_To do_
Search the listing for the string "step". Copy every line that has it.
--- Data segment Enclosed Below ---
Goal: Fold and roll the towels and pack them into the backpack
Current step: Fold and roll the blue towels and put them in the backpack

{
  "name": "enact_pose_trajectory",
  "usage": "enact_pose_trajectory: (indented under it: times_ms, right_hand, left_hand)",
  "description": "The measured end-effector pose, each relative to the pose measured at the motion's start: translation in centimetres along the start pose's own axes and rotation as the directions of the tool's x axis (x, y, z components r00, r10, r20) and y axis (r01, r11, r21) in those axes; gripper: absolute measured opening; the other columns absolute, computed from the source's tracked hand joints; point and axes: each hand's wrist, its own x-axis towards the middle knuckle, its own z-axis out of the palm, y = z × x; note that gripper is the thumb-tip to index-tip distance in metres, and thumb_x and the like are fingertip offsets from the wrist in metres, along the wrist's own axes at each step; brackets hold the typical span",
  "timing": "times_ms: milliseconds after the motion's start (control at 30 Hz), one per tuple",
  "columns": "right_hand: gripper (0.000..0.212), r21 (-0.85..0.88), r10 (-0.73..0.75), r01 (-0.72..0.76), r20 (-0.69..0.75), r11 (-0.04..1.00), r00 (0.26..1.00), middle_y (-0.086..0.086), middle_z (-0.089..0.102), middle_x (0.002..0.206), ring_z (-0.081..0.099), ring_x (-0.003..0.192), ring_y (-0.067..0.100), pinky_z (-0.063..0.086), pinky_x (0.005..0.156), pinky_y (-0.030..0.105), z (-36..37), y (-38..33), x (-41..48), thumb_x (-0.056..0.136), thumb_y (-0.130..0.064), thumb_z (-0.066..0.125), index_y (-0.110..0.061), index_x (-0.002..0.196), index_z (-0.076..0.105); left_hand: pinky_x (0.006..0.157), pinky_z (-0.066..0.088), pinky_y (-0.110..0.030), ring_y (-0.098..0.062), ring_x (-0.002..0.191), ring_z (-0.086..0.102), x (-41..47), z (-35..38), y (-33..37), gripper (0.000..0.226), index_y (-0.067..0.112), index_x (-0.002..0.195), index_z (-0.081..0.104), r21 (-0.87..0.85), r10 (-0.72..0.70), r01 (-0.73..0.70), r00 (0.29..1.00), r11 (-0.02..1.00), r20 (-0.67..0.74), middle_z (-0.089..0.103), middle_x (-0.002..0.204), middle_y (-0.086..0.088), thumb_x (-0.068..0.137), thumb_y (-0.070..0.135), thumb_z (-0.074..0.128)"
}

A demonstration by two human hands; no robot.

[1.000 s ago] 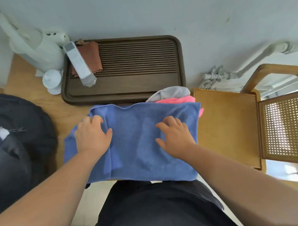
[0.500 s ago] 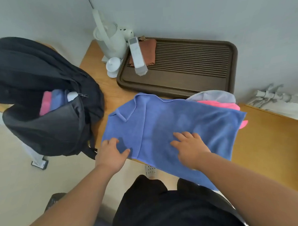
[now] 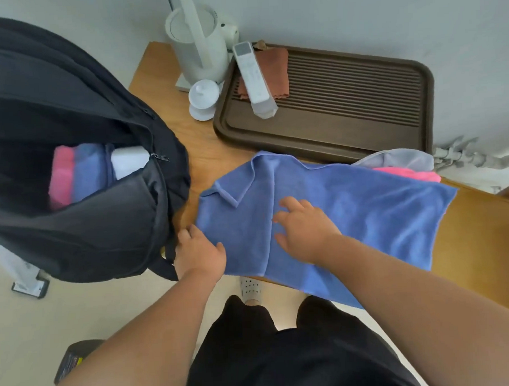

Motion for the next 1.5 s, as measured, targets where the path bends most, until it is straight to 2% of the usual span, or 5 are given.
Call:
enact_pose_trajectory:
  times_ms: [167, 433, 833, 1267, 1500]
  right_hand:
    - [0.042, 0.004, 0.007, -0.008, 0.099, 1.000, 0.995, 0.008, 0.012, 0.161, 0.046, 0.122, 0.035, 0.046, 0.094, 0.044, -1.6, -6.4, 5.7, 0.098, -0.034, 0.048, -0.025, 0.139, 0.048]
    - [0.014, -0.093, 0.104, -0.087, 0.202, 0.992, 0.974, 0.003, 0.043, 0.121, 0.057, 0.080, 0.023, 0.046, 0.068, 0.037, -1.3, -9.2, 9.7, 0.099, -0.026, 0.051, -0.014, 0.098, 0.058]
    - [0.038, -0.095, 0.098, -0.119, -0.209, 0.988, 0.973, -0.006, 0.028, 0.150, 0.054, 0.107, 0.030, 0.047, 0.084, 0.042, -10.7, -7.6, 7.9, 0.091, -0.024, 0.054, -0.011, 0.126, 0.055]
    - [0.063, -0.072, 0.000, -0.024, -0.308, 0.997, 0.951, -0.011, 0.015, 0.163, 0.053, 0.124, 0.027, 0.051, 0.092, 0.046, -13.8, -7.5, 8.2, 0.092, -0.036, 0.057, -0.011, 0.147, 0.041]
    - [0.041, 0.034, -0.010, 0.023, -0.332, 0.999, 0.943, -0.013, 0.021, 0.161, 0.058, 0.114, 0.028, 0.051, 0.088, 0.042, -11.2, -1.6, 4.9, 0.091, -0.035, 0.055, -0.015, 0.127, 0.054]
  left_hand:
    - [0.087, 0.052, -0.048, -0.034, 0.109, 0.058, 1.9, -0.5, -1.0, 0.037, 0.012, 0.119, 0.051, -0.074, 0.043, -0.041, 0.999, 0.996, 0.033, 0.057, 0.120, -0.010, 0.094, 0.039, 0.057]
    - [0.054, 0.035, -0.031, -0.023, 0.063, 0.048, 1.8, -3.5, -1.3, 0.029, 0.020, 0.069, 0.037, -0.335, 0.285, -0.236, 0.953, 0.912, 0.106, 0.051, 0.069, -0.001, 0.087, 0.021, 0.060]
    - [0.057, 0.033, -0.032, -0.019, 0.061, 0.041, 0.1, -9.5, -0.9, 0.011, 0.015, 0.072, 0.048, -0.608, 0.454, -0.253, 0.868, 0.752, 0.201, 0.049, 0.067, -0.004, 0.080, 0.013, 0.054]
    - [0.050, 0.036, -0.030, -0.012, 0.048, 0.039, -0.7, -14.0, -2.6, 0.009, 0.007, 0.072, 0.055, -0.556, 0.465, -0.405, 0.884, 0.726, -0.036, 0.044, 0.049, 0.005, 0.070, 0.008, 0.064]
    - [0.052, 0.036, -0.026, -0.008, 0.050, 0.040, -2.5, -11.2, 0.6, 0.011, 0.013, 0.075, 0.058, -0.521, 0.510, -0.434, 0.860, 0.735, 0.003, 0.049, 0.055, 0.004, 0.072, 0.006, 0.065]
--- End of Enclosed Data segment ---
_Answer box_
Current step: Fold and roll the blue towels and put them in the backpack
  "description": "The measured end-effector pose, each relative to the pose measured at the motion's start: translation in centimetres along the start pose's own axes and rotation as the directions of the tool's x axis (x, y, z components r00, r10, r20) and y axis (r01, r11, r21) in those axes; gripper: absolute measured opening; the other columns absolute, computed from the source's tracked hand joints; point and axes: each hand's wrist, its own x-axis towards the middle knuckle, its own z-axis out of the palm, y = z × x; note that gripper is the thumb-tip to index-tip distance in metres, and thumb_x and the like are fingertip offsets from the wrist in metres, along the wrist's own axes at each step; brackets hold the typical span",

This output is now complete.